**DATA SHOWN:**
┄┄┄┄┄┄┄┄┄┄┄┄┄┄┄┄┄┄┄┄

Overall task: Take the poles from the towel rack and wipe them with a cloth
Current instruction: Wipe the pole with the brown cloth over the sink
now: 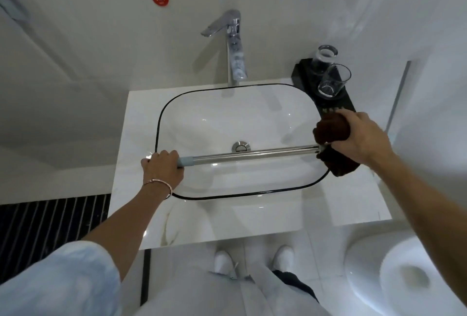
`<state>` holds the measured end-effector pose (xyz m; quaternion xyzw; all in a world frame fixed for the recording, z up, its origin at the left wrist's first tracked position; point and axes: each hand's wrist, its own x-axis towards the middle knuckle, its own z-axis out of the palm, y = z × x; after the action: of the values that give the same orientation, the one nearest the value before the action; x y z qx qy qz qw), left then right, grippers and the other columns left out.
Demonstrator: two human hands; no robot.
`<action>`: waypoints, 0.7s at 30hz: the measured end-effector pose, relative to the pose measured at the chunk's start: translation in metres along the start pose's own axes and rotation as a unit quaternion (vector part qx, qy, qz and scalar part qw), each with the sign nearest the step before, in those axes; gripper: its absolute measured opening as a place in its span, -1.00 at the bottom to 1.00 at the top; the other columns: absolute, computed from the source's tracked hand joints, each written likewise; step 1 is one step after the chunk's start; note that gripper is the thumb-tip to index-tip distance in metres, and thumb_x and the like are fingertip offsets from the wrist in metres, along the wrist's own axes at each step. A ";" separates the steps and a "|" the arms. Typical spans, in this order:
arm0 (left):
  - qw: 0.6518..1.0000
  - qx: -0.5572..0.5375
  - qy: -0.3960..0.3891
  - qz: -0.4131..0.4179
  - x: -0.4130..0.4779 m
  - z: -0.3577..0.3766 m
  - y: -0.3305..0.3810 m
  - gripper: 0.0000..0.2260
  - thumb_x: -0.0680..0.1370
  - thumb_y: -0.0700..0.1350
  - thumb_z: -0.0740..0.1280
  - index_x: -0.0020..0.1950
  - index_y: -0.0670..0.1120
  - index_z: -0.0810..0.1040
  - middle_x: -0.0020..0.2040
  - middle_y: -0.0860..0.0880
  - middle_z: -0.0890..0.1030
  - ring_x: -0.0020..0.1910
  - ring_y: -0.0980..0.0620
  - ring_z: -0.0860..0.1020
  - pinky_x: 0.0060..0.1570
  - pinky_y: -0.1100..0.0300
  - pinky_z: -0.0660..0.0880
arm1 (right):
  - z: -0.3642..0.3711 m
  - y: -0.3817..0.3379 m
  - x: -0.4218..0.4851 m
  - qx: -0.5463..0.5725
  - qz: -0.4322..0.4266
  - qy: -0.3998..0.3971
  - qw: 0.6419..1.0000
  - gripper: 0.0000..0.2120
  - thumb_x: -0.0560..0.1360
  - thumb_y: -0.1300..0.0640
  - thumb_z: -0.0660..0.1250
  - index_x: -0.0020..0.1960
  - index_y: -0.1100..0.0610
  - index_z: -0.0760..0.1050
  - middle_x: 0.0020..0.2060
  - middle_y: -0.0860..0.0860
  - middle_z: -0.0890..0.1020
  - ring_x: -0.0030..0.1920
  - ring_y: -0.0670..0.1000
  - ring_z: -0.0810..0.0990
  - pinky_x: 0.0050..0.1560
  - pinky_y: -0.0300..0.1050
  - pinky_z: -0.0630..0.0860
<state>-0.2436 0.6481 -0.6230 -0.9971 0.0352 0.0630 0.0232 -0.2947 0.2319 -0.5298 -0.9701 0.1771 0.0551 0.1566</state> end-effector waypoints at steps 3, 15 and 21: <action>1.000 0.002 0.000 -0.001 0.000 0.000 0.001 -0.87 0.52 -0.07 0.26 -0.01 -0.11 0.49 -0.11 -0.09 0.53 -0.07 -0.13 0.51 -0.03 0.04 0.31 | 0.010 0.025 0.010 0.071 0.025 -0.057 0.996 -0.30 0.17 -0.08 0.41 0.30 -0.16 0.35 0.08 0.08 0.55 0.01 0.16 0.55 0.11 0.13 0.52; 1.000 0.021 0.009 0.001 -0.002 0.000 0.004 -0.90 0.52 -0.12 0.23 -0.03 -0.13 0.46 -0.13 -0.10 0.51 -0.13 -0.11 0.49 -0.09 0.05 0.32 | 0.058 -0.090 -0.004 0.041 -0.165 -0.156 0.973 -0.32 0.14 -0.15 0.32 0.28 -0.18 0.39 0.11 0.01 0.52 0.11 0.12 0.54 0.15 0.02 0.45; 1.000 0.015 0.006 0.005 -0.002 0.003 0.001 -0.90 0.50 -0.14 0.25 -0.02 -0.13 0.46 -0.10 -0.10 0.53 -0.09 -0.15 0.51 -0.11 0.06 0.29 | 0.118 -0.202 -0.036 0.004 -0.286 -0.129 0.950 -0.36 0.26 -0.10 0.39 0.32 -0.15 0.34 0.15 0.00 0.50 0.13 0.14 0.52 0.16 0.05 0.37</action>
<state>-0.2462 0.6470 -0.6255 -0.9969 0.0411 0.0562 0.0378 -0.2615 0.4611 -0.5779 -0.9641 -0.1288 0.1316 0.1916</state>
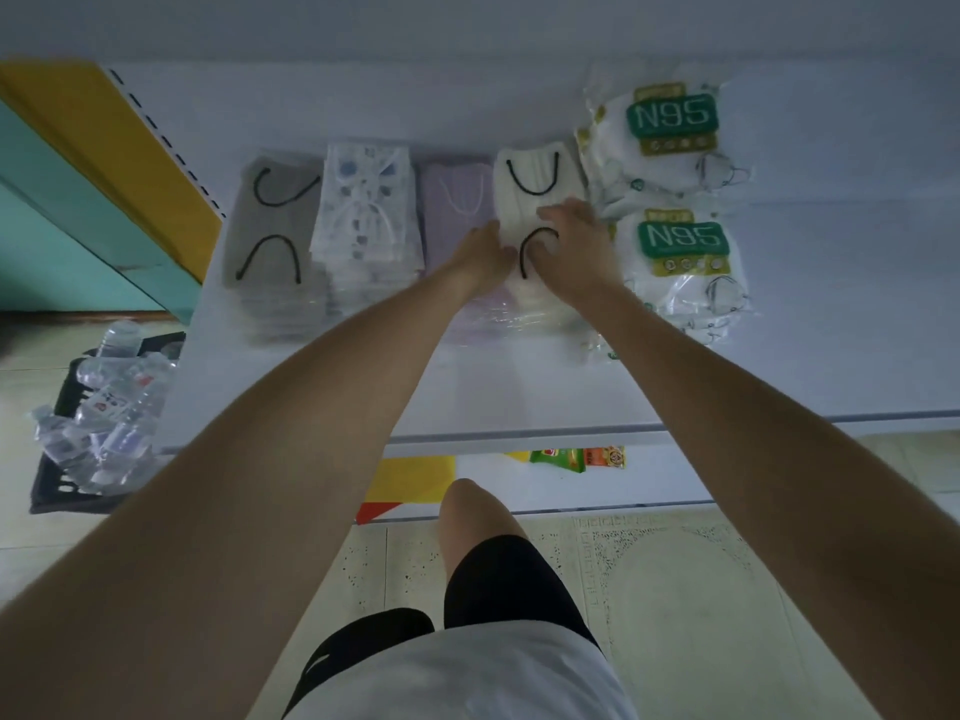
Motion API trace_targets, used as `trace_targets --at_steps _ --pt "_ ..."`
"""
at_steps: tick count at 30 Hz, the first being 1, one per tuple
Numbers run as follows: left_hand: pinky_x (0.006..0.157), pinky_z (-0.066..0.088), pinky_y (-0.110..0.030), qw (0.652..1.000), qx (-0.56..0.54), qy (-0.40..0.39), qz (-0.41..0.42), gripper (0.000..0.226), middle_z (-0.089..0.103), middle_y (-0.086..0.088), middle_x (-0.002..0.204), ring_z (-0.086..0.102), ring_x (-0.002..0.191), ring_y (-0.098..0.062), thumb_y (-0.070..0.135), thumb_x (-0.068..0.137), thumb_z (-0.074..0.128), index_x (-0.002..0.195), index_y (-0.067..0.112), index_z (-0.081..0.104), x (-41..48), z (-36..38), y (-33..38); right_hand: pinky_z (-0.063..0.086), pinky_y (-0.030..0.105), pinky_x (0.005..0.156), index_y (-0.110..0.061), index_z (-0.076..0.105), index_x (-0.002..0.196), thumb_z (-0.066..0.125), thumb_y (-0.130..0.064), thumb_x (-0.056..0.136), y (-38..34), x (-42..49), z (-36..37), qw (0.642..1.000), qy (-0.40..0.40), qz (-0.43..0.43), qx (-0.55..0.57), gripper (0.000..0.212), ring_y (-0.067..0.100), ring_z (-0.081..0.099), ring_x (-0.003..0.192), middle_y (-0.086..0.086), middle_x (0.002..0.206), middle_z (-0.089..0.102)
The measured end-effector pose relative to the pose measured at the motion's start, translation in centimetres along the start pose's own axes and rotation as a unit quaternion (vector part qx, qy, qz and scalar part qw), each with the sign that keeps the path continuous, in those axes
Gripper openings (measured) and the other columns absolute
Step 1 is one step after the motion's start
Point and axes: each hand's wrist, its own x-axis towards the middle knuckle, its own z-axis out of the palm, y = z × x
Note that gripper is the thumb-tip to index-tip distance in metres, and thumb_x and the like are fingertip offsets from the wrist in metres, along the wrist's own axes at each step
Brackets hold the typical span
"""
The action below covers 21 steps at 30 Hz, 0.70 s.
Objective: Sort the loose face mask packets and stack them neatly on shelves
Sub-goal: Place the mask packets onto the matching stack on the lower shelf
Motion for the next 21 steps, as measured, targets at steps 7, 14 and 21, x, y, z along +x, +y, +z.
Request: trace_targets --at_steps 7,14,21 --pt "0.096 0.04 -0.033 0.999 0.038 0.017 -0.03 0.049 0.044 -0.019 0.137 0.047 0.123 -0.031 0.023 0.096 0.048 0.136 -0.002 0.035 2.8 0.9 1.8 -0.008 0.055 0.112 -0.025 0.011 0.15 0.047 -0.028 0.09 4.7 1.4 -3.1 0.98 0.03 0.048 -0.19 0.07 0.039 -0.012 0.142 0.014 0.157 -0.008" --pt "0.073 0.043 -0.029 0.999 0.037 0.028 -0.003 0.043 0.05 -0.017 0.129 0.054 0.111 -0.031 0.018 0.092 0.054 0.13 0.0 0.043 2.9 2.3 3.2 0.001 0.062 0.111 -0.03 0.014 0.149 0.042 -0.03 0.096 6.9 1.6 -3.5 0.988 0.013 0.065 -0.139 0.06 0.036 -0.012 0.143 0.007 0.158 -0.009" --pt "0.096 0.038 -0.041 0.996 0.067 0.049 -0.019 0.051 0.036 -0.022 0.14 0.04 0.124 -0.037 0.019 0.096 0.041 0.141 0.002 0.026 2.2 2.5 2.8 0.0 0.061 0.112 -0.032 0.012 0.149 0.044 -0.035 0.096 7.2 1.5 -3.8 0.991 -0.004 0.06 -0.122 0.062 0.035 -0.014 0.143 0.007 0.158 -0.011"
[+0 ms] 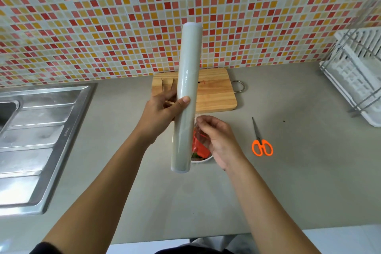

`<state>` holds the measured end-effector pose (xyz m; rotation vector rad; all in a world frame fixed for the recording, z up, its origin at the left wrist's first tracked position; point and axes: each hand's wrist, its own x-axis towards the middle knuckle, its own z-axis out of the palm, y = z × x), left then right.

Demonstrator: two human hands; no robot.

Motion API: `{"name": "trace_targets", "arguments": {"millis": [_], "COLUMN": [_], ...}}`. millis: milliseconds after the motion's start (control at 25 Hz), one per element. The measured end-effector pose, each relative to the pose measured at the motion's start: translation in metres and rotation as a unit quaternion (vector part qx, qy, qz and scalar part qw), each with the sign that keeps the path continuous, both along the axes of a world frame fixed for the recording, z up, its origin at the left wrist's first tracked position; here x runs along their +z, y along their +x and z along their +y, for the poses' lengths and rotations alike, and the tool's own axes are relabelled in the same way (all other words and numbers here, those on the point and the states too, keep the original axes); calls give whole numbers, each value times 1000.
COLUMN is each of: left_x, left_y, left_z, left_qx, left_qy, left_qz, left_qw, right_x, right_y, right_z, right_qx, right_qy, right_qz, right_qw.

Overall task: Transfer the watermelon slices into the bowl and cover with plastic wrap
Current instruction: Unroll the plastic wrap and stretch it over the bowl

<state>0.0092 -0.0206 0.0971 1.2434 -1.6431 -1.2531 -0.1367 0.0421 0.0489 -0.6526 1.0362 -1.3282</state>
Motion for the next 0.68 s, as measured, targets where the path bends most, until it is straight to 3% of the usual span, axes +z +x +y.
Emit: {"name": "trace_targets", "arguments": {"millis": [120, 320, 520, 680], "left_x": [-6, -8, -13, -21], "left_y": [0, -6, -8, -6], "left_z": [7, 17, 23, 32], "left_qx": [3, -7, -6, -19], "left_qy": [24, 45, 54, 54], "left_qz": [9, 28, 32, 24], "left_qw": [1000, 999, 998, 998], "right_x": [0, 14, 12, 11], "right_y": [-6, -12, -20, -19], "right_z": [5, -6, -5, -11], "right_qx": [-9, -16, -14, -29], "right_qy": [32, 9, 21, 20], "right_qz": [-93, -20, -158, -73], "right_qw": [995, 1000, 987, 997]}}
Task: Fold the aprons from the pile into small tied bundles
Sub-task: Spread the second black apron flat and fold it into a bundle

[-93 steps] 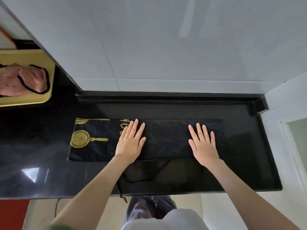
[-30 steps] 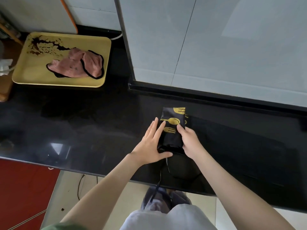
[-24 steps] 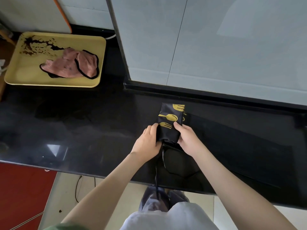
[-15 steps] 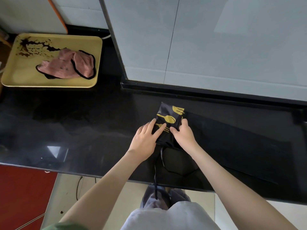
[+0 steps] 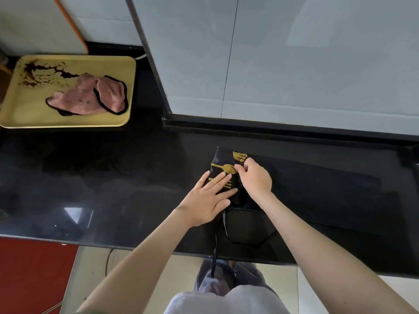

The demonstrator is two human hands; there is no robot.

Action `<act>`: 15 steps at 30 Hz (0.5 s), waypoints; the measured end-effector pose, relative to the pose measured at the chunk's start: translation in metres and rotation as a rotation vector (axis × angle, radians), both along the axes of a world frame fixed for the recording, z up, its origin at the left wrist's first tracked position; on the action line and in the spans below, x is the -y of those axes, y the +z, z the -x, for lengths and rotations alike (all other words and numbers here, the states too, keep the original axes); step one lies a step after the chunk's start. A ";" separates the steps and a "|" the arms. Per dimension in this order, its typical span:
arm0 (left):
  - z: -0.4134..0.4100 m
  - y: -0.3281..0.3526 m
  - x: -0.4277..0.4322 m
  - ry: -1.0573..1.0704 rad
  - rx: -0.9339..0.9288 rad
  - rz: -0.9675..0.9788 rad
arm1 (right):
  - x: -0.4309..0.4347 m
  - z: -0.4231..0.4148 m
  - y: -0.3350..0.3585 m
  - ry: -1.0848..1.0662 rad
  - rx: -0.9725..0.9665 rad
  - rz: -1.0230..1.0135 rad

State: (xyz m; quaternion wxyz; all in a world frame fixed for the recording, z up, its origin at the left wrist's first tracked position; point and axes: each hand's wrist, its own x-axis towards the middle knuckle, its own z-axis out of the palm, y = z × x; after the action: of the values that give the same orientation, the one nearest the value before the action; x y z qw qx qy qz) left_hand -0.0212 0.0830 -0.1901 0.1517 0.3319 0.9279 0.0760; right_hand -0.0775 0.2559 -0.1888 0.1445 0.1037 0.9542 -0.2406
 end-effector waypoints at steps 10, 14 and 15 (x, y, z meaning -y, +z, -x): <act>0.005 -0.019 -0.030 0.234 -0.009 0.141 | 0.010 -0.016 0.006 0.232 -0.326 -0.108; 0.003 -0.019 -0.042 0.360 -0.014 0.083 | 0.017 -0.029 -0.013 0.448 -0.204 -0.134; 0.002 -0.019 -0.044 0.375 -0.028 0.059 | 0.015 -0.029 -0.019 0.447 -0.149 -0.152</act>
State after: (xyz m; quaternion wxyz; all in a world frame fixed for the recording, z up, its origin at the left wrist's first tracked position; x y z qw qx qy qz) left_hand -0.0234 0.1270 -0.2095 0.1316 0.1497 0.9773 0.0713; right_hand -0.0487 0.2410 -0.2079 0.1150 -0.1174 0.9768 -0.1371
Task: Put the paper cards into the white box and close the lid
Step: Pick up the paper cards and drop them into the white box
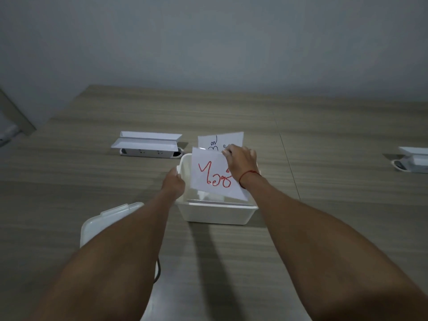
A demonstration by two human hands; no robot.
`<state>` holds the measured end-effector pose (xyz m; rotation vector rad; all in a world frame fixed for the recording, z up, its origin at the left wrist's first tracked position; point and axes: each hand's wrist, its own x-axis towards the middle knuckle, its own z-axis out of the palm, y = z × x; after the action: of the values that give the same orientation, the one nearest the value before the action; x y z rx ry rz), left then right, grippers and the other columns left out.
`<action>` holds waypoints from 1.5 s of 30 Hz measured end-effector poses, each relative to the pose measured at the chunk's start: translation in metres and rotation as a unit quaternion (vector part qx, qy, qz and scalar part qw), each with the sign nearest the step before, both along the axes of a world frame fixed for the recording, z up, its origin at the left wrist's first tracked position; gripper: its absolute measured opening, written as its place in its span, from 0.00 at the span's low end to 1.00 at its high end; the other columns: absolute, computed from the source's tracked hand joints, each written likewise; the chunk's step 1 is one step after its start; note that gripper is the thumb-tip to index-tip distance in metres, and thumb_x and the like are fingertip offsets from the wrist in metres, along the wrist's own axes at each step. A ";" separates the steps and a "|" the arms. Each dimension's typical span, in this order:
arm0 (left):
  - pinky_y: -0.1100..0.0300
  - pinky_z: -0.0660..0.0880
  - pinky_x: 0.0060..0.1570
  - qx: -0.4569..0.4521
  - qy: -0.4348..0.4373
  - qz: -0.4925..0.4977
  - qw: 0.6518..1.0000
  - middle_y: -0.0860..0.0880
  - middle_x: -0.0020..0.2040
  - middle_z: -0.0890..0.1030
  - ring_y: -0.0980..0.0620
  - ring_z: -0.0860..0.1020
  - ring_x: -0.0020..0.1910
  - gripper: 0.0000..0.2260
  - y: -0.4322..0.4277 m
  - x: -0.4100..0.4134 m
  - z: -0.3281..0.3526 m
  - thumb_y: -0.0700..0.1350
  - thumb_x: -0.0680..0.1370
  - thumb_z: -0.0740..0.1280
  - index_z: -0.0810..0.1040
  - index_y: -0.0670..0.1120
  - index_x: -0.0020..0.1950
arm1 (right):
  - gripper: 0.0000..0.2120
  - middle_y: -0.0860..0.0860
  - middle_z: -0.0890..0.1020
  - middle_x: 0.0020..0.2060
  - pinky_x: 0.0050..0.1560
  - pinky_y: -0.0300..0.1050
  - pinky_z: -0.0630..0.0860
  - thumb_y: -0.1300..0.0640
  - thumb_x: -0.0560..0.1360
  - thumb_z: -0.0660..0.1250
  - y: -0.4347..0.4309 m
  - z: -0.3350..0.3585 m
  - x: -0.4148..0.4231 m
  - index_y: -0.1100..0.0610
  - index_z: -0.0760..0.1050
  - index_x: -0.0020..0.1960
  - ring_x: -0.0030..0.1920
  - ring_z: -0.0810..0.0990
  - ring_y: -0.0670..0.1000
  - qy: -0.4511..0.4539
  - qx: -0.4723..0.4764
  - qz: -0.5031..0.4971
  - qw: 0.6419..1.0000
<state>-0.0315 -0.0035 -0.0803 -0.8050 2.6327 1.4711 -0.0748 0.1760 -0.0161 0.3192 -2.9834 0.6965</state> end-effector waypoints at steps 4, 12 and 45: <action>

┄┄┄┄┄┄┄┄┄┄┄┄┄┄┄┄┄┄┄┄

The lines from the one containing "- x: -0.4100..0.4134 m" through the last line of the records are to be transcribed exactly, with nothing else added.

**WRITTEN REPLY:**
  - x: -0.4100..0.4134 m
  - z: -0.3281..0.3526 m
  - thumb_y: -0.0700..0.1350
  - thumb_x: -0.0680..0.1370
  - thumb_z: -0.0740..0.1280
  - index_z: -0.0810..0.1040
  - index_y: -0.0670..0.1120
  - index_x: -0.0020..0.1950
arm1 (right):
  - gripper: 0.0000..0.2120
  - middle_y: -0.0860..0.0860
  - middle_z: -0.0890..0.1020
  - middle_x: 0.0020..0.2060
  - pinky_x: 0.0050..0.1560
  - pinky_y: -0.0300..0.1050
  - pinky_z: -0.0630..0.0860
  - thumb_y: -0.1300..0.0640
  - thumb_x: -0.0560..0.1360
  - thumb_z: -0.0660..0.1250
  - y: -0.4347..0.4309 m
  - z: -0.3350..0.3585 m
  - x: -0.4148..0.4231 m
  - index_y: -0.1100..0.0610
  - index_z: -0.0760..0.1050
  - index_x: -0.0020..0.1960
  - ring_x: -0.0030..0.1920
  - ring_z: -0.0810..0.0990
  - ring_y: -0.0670..0.1000
  - qy: -0.4511..0.4539
  - qx: -0.4723..0.4764
  - qz: -0.5031..0.4971
  - qw: 0.6419..1.0000
<state>-0.0315 -0.0035 -0.0803 -0.8050 2.6327 1.4711 -0.0748 0.1760 -0.0161 0.3192 -2.9834 0.6965</state> end-effector waypoints at steps 4, 12 and 45: <action>

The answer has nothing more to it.